■ Task directions: Your response should contain each line of the data that includes "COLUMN".

■ Data section:
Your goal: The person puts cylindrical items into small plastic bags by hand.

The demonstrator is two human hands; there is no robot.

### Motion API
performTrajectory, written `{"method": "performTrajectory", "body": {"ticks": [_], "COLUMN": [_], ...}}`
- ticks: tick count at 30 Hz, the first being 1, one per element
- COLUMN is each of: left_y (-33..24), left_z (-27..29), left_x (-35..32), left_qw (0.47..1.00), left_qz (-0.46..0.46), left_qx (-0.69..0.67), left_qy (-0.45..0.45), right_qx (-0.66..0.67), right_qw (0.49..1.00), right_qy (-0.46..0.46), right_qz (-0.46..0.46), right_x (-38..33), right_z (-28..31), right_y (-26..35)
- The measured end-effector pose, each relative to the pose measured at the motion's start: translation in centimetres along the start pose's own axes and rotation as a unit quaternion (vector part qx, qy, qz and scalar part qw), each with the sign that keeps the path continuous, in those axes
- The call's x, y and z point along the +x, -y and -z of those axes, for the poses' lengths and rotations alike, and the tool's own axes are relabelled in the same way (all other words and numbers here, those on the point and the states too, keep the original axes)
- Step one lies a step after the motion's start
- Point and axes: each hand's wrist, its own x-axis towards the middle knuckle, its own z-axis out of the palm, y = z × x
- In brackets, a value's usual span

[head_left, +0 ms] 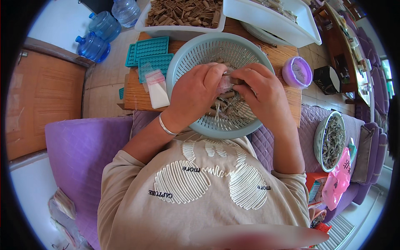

■ Output for this exercise:
performTrajectory, written `{"method": "performTrajectory", "body": {"ticks": [_], "COLUMN": [_], ...}}`
- COLUMN is each of: left_y (-33..24), left_z (-27..29), left_x (-35..32), left_qw (0.47..1.00), left_qz (-0.46..0.46), left_qx (-0.69..0.67), left_qy (-0.45..0.45), right_qx (-0.66..0.67), right_qw (0.49..1.00), right_qy (-0.46..0.46), right_qz (-0.46..0.46), right_x (-38..33), right_z (-28..31), right_y (-26..35)

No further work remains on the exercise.